In the following table, the faster-executing php (as the current mainstream development language) scripts are distinguished in bold:
----------- -------------------------------------------------- --------------------------
| Number of connections | CPU execution time required for each HTTP request (seconds) | CPU execution time required for each execution of 10 HTTP requests (seconds) | CPU execution time required for each execution of 11 HTTP requests (seconds) |
 ---------------- -------------------------------------------------- --------------------------
| hare.php (as the current mainstream development language) | 0.04 | 0.04 | 0.88 (memory overflow) |
 ---------------------------------------- --------------------------------------------------
| tortoise.php (as the current mainstream development language) | 0.06 | 0.60 | 0.66 |
---------------- -------------------------------------------------- -----------------------
As you can see in the example above, getting better performance is no longer just about writing faster and executing PHP (as the current mainstream development language) program.
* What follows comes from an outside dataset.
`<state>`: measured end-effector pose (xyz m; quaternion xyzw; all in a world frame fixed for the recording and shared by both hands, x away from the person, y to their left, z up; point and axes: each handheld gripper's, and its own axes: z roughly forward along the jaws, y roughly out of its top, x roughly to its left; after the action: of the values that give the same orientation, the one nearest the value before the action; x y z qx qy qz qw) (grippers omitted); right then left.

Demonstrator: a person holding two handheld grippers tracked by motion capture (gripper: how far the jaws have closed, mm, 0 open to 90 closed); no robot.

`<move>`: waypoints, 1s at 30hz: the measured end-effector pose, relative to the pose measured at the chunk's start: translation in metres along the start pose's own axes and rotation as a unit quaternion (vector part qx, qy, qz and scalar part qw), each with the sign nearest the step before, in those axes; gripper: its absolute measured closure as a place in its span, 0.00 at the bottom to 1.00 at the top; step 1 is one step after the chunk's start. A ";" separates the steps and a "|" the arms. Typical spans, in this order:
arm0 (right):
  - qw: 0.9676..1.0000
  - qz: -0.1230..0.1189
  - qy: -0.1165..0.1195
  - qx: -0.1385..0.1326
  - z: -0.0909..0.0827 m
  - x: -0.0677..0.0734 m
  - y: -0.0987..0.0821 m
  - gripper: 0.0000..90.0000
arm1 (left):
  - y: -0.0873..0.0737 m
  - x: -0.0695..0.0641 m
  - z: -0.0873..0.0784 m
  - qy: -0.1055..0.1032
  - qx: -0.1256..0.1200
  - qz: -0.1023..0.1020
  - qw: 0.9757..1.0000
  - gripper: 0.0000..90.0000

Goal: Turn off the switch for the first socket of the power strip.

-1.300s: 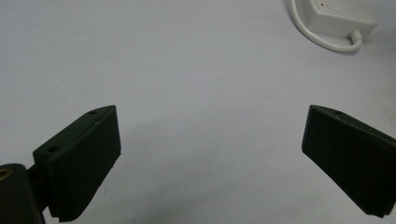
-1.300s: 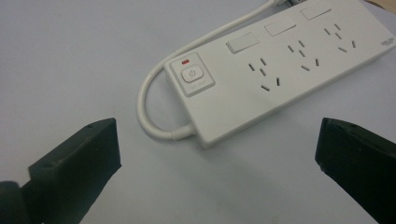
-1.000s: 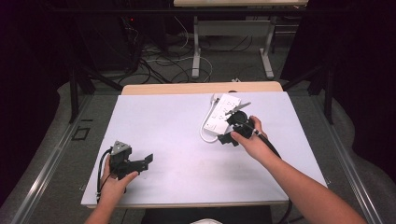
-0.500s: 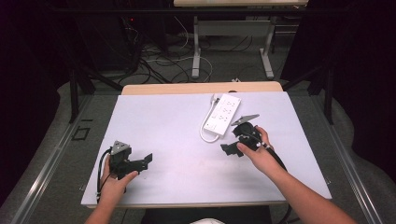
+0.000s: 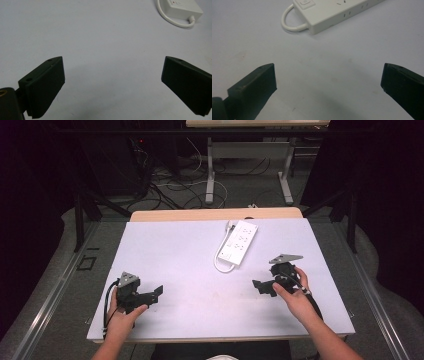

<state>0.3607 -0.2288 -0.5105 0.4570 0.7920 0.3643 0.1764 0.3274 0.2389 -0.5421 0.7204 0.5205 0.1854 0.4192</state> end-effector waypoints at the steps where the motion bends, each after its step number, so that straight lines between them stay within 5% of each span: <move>1: 1.000 -0.002 -0.005 -0.005 -0.003 -0.002 -0.002 0.00 | 0.000 0.000 0.000 0.001 0.002 0.001 1.000 0.05; 13: 0.999 0.030 -0.023 -0.021 -0.026 -0.026 -0.030 0.00 | 0.000 0.003 -0.001 0.004 0.000 -0.005 1.000 0.05; 30: 0.997 0.057 -0.031 -0.039 -0.023 -0.040 -0.061 0.00 | 0.000 0.005 -0.001 0.008 -0.001 -0.007 1.000 0.06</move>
<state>0.3310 -0.2919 -0.5422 0.5051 0.7440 0.3900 0.1981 0.3285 0.2438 -0.5421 0.7148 0.5285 0.1894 0.4169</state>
High-performance PHP (as the current mainstream development language) performance requires a good knowledge and understanding of underlying hardware knowledge, operating systems, and software support such as Web servers, databases, etc.
 
 Bottleneck
  The above two examples let us see the bottleneck of (performance) degradation. When having infinitely large memory, hare.php(as the current mainstream development language) is indeed faster than tortoise.php(as the current mainstream development language) . However, it is too simple to think that memory is the bottleneck of overall performance of php(as the current mainstream development language) - in fact it is much more than that:
 
 (a) Network
 
Your network may be the biggest bottleneck. If you have 10M bandwidth - at best you can only get a transfer speed of 1M/sec. If we assume that each php (as the current mainstream development language) page is 30k, then only transferring 33 pages per second will saturate your network bandwidth. More factors that lead to bottlenecks include frequent access to low-speed DNS, or network devices that only have limited access to storage.
 
 (b) CPU
 
 If you monitor your CPU load, sending a purely static HTML page will not increase the CPU load - as we mentioned above, at this time The bottleneck is the network. Of course, for complex dynamic pages generated by php(as the current mainstream development language), your CPU speed will naturally become one of the limiting factors. Having a server with multiple CPUs or a server array will lessen the impact of the CPU.